*What to do*
Return, from the listing below, each line where the word "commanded" appears.

#### Given information ####

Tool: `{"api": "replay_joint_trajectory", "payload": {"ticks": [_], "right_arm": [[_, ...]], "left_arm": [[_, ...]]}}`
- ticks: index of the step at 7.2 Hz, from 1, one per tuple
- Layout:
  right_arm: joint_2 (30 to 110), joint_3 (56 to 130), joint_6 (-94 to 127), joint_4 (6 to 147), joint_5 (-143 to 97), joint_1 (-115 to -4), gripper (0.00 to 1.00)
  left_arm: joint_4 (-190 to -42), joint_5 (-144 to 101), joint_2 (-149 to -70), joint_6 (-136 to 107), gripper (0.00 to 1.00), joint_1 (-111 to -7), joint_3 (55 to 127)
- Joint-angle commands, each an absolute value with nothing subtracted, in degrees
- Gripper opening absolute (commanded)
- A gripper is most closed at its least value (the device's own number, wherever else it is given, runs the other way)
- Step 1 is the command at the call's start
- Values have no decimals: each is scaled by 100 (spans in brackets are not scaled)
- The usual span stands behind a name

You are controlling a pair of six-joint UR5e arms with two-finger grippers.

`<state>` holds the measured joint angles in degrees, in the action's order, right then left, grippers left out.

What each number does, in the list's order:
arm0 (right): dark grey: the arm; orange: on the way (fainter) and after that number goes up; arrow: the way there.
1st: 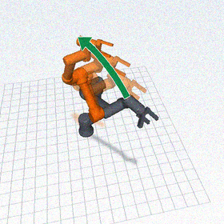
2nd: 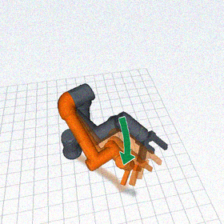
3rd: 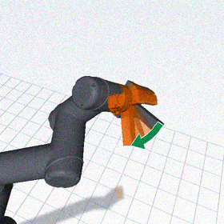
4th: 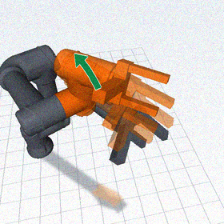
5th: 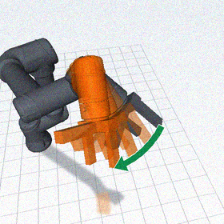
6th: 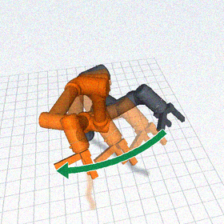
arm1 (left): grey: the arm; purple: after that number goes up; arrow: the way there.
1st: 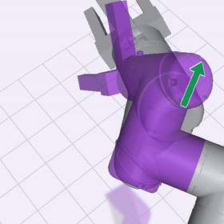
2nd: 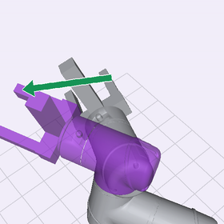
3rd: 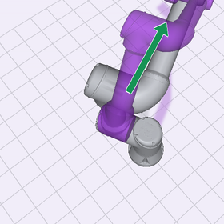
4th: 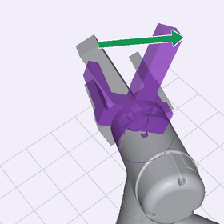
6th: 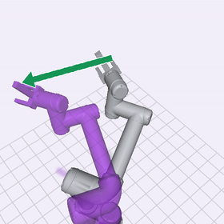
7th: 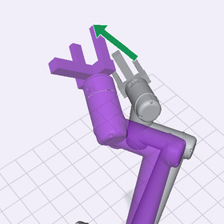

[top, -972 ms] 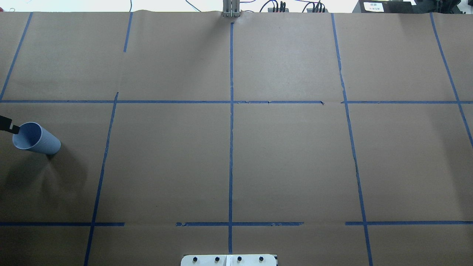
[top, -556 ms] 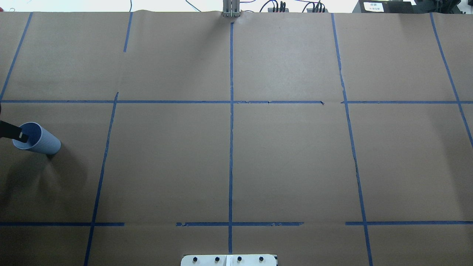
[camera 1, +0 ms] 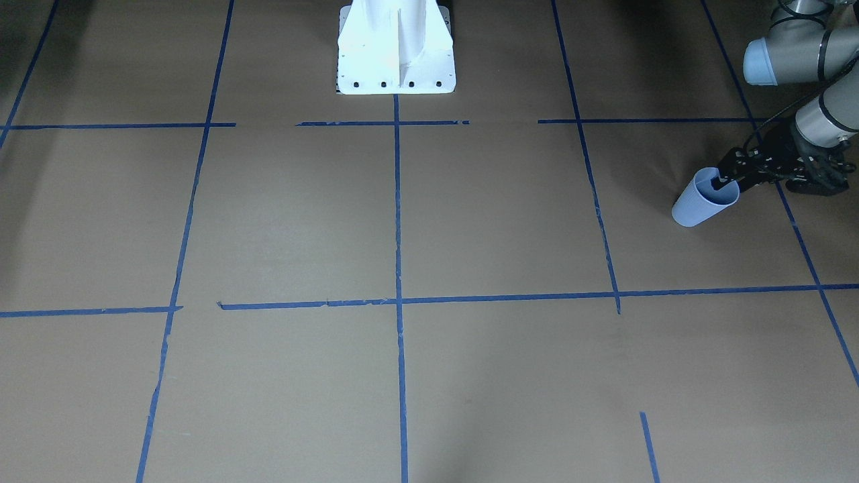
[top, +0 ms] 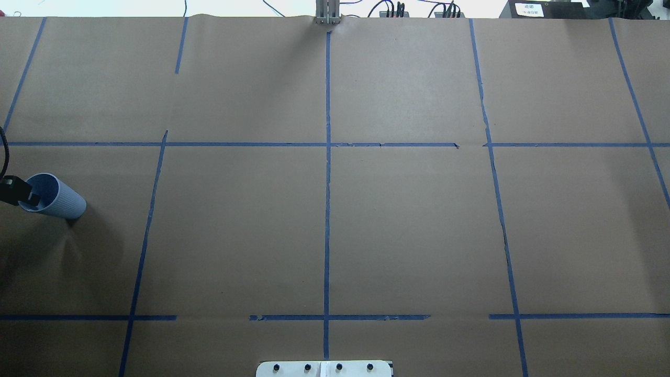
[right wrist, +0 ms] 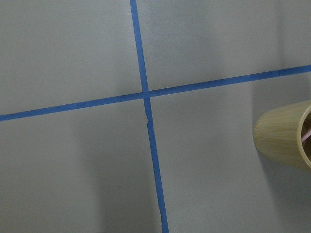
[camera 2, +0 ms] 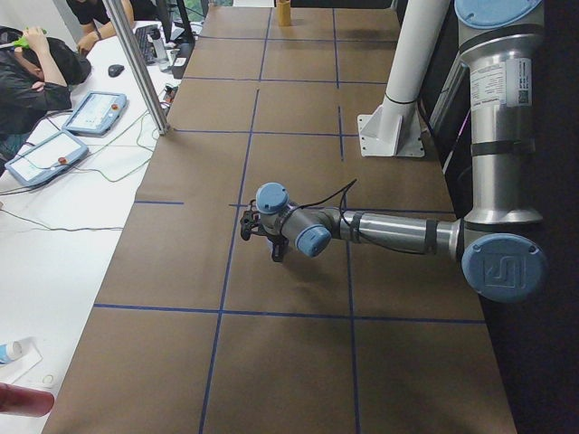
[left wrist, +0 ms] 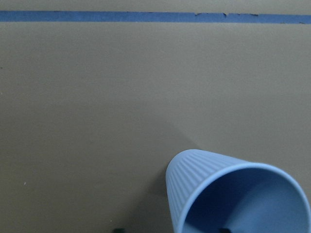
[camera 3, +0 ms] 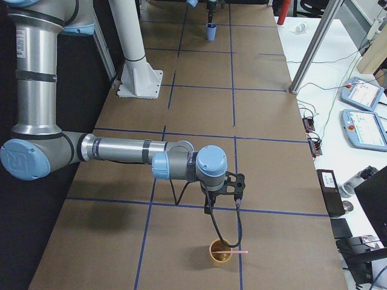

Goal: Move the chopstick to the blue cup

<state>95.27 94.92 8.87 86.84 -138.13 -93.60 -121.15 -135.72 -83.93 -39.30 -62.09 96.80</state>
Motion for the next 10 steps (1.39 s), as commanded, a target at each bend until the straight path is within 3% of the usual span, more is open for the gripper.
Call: {"api": "replay_joint_trajectory", "payload": {"ticks": [1,3,4,5,6,8,10], "right_arm": [[9527,9501,888,8684,-13808,-9360,100],[9527,9606,896,8684,-13799,-9360,100],[9527,9641,896,8684,-13816,-9360,100],[9536,9659,905,8684,-13825,-9360,100],[9527,9755,905,8684,-13843,-9360,100],[9553,9800,897,8675,-13808,-9360,100],[9562,9721,1018,8649,-13773,-9352,100]], "left_arm": [[-12094,-13526,-8498,-4165,1,-6205,9746],[-11711,-13727,-8656,-4324,0,-6240,10140],[-10602,-13798,-8944,-4324,0,-6258,10795],[-9086,-13764,-9713,-4359,0,-6258,11367],[-7905,-13746,-10834,-4829,0,-6110,11495],[-7725,-12944,-12202,-6915,0,-4464,11269],[-8283,-12525,-13076,-7688,0,-3834,10358]]}}
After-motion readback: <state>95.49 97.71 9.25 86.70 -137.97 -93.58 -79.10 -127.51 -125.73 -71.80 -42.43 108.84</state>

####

*Result of this exercise*
- Gripper opening absolute (commanded)
Motion for the next 10 steps (1.39 s), as commanded, a target at each bend until the straight path is within 3% of the usual span, more is open for the gripper.

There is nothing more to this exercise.